Oil falls as Opec boosts production

Oil fell for a second day after Opec boosted output for the first time since July and US equities dropped on a report showing…

Oil fell for a second day after Opec boosted output for the first time since July and US equities dropped on a report showing that retail sales unexpectedly weakened in April.

Crude oil for June delivery dropped as much as 76 cents, or 1.3 per cent, to $57.26 a barrel on the New York Mercantile Exchange, and traded at $57.52 at 1.57pm in Singapore. Yesterday, the contract fell 83 cents, or 1.4 per cent, to settle at $58.02 a barrel, the biggest decline since April 27th. Oil touched $60.08 on May 12th, the highest in six months.

Prices initially rose after an Energy Department report showed that US supplies dropped for the first time in 10 weeks. Analysts are predicting crude oil may fall to $50 a barrel, saying prices have risen too far from their 20-day moving average.

"Oil is facing pressure from a surprise increase in Opec supply and a downswing in the major indexes," said Mike Sander, an investment adviser at Sander Capital Advisors in Seattle. "The energy market may not be ready for $60 oil."
The Organization of Petroleum Exporting Countries increased oil production last month, exceeding the group's quota by 967,000 barrels a day.

The 11 members bound by targets implemented 77 per cent of planned output cuts of 4.2 million barrels a day, down from a revised 82 per cent for March, the Vienna-based organisation said in a monthly report yesterday.

Those 11 nations, which exclude Iraq, pumped 25.812 million barrels a day in April, the report said, citing secondary sources, which include estimates from analysts and news organisations. That compares with 25.587 million a day in March. The nations have a target of 24.845 million barrels a day that took effect from January 1st.

The 12-member group will take into consideration the recent increase in oil prices when it meets on May 28th to decide whether a cut in output is needed to support prices, said Shokri Ghanem, the chairman of Libya's National Oil Corp.

"The near-term risk for the oil price in the next couple of months is lower," Mr Moore said. "We might see oil prices at some point back under $50 a barrel."

Stock markets were also under pressure. Indexes fell in the US, the world's largest oil-consuming nation, after the Commerce Department said that purchases at stores fell 0.4 per cent.

The Standard & Poor's 500 Index declined 2.7 per cent to 883.92, while the Dow Jones Industrial Average dropped 2.2 per cent to 8,284.89. The MSCI Asia Pacific Index fell 2.7 per cent to 95.54 at 1.44pm in Tokyo, the biggest decline since March 30th.
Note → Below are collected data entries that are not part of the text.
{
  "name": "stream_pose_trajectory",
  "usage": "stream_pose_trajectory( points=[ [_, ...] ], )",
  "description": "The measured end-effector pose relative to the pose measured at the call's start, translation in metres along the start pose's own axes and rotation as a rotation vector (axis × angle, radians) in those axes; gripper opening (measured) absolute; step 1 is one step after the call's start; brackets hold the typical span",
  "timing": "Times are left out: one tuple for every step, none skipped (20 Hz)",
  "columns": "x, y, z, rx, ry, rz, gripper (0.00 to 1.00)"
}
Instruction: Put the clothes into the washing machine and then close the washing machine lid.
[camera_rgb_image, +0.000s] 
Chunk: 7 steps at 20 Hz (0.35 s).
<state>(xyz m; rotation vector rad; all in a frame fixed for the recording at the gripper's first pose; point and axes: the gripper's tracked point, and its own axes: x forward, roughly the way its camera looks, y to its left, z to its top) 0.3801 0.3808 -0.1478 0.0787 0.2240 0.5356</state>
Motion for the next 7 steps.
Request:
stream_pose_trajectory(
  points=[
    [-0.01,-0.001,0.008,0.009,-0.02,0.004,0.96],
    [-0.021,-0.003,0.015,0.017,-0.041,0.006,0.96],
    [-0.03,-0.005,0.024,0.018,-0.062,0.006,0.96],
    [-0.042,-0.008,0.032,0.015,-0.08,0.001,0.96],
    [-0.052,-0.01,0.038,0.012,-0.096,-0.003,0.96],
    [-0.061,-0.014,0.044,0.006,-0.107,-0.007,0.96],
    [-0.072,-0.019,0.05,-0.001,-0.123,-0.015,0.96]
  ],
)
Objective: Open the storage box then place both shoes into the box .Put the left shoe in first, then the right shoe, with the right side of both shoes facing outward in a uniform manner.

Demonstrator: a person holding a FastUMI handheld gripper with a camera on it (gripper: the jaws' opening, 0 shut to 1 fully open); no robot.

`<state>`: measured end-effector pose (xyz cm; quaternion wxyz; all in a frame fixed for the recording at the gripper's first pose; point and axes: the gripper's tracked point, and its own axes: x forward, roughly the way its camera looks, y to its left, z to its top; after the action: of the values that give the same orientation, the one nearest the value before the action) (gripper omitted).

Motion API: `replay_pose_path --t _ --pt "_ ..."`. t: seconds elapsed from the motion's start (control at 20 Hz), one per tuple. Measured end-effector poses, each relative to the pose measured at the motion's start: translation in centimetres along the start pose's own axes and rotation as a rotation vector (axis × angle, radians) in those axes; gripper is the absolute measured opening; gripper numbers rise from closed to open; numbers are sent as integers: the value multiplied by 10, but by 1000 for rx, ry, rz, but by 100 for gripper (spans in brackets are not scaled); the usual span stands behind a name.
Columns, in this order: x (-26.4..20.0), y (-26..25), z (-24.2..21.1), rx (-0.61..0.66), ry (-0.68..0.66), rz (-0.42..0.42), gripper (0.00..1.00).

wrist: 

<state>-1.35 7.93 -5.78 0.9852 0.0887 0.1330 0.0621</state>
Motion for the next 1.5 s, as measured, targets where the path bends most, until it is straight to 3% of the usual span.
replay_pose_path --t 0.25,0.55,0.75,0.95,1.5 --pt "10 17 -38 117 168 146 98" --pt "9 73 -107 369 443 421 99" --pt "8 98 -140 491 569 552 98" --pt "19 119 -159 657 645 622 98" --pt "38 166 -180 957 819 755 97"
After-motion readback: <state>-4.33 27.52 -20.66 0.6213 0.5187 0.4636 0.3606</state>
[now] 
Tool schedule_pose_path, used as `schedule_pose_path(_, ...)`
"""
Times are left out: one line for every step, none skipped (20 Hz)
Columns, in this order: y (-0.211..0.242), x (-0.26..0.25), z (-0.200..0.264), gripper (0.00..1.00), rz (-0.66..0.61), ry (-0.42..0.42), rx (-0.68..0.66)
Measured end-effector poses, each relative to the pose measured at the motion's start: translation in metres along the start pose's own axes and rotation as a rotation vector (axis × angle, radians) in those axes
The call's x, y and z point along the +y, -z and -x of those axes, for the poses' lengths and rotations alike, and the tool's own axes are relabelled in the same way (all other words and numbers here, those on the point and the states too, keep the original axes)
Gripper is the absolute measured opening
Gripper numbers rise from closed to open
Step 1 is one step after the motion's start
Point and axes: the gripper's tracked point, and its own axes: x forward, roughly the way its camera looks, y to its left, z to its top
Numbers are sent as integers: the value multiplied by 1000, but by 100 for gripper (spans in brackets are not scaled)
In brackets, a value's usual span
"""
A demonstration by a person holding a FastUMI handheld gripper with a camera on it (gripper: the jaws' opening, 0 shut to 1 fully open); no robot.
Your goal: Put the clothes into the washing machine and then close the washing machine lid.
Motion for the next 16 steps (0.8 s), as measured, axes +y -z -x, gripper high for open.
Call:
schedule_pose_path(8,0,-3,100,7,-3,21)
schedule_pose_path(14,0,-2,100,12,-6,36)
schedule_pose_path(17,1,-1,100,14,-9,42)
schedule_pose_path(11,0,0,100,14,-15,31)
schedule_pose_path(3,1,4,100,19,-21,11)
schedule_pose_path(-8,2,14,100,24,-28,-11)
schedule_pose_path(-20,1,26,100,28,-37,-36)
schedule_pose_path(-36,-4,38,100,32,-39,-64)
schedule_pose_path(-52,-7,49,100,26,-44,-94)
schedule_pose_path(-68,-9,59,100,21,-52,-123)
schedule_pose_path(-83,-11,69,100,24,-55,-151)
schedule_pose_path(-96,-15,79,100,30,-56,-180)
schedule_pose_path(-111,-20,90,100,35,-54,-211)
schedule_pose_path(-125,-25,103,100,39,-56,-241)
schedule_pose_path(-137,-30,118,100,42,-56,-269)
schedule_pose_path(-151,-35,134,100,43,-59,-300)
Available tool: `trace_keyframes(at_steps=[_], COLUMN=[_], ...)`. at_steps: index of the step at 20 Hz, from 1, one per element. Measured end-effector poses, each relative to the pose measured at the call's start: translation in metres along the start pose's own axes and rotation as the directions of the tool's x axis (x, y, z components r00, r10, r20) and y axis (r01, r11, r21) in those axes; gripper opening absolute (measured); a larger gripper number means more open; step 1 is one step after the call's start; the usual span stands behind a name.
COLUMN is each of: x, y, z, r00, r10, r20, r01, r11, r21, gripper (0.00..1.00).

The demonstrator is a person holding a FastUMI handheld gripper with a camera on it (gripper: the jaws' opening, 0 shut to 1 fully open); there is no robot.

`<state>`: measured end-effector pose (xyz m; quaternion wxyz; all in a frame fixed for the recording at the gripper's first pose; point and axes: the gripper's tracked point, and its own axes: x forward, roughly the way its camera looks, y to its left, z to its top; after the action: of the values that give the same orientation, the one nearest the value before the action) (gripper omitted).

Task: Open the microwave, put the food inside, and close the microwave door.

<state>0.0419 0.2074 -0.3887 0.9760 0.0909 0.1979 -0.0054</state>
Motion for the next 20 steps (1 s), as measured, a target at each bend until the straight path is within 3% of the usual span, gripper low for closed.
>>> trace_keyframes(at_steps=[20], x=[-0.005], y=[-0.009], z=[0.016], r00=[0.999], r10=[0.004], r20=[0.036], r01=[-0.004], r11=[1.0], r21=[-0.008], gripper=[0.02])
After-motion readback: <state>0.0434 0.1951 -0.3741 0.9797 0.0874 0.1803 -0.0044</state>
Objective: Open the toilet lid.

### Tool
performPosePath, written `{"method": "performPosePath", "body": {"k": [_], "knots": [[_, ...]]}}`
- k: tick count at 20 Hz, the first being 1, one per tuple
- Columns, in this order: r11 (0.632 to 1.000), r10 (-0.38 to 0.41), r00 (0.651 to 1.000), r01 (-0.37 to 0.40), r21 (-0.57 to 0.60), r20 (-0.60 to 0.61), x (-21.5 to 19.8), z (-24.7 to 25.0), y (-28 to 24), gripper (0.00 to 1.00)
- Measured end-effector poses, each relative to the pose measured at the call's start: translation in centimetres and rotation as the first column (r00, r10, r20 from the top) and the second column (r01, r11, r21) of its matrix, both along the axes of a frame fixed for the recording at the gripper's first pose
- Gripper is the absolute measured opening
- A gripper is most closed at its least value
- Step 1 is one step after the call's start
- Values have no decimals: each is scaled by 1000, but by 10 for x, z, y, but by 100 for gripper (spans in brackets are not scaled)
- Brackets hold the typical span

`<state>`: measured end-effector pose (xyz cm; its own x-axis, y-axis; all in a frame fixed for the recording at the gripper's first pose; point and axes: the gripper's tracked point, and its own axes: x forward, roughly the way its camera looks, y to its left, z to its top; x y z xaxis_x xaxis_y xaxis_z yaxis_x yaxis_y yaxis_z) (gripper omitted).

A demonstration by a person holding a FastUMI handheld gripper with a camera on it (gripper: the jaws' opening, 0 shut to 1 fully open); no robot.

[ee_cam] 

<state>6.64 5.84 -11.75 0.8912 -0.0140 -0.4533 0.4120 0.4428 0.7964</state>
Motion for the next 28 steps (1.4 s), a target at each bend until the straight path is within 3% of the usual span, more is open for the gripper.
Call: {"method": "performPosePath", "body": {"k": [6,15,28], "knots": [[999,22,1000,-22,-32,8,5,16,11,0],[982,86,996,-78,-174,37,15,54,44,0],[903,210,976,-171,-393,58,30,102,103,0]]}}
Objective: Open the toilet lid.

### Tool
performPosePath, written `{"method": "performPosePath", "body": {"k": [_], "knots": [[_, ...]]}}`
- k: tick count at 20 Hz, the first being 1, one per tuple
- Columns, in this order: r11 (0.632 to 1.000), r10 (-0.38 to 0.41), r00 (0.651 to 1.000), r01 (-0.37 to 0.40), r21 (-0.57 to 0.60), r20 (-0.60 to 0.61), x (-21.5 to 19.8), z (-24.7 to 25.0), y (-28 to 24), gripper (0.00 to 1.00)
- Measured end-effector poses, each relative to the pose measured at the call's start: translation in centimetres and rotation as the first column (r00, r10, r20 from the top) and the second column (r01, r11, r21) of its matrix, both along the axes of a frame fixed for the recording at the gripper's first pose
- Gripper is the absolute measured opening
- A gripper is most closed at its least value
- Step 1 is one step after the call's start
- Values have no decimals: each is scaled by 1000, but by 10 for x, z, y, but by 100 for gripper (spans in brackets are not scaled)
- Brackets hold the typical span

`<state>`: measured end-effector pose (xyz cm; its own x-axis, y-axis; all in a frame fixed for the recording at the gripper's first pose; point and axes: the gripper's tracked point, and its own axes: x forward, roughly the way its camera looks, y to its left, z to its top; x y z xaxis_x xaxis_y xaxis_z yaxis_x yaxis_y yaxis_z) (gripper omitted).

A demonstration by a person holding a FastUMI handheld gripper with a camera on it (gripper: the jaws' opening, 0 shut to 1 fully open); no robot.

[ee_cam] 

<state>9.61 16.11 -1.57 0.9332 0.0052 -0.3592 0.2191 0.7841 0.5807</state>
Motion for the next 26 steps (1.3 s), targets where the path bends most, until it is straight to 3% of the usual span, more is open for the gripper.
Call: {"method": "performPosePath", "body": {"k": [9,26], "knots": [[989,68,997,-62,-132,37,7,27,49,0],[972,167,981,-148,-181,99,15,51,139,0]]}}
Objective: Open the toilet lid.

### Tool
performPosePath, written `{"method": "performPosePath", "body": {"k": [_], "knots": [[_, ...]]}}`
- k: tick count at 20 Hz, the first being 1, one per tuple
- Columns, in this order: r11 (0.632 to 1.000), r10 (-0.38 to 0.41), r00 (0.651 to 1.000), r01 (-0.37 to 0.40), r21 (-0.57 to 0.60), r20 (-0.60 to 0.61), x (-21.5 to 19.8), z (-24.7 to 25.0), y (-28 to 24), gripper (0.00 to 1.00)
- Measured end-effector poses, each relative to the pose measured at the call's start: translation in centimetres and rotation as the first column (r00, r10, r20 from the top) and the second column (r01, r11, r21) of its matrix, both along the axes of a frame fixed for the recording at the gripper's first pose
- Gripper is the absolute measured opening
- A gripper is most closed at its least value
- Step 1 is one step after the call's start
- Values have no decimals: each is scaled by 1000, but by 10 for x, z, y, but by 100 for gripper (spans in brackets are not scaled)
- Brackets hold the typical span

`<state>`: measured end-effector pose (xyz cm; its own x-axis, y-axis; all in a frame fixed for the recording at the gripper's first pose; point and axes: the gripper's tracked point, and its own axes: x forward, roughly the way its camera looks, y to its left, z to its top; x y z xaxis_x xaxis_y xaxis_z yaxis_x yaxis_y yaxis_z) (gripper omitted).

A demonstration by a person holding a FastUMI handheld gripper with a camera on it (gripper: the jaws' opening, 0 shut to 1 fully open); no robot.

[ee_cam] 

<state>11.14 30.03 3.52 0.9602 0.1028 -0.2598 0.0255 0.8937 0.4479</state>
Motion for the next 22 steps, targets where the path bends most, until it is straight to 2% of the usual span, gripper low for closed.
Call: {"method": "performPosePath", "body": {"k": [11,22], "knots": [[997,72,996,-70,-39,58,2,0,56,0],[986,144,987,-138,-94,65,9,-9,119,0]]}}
Economists forecast that the Commerce Department report would show that retail sales were unchanged, according to the median of 67 projections in a Bloomberg News survey.

"The international macro data released last night was not supportive for the oil price, although the US EIA inventory data show a sharp fall in crude inventories," said David Moore, a commodity strategist at Commonwealth Bank of Australia in Sydney.

Total US daily fuel demand averaged 18.2 million barrels in the four weeks ended May 8th, down 7.9 per cent from a year earlier, the Energy Department report showed.

Deliveries of petroleum products, a measure of consumption, averaged 19.1 million barrels a day from the beginning of the year through April, 4 per cent less than during the same period in 2008, according to a report yesterday from the industry- funded American Petroleum Institute. Fuel use was the lowest for the first four months of the year in 11 years.

Opec cut its 2009 demand forecast for the ninth straight month, saying consumption will contract by 1.57 million barrels a day this year, or 1.8 per cent, to 84.03 million barrels. That is 150,000 barrels lower than the April forecast.

US crude-oil supplies dropped 4.63 million barrels to 370.6 million in the week ended May 8th, the Energy Department said. Stockpiles were forecast to increase by 1 million barrels, according to the median of responses in a Bloomberg News survey.

The Energy Department's report showed gasoline inventories fell 4.15 million barrels to 208.3 million in the week ended May 8th. Analysts surveyed by Bloomberg News before the report were split over whether stockpiles of the motor fuel would rise or fall.

Gasoline futures for June delivery declined 1.02 cents, or 0.6 per cent, to $1.6786 a gallon in New York at 12.02pm Singapore time.

Brent crude oil for June settlement fell as much as 56 cents, or one per cent, to $56.78 a barrel on London's ICE Futures Europe exchange. It was at $56.85 a barrel at 1.48pm in Singapore.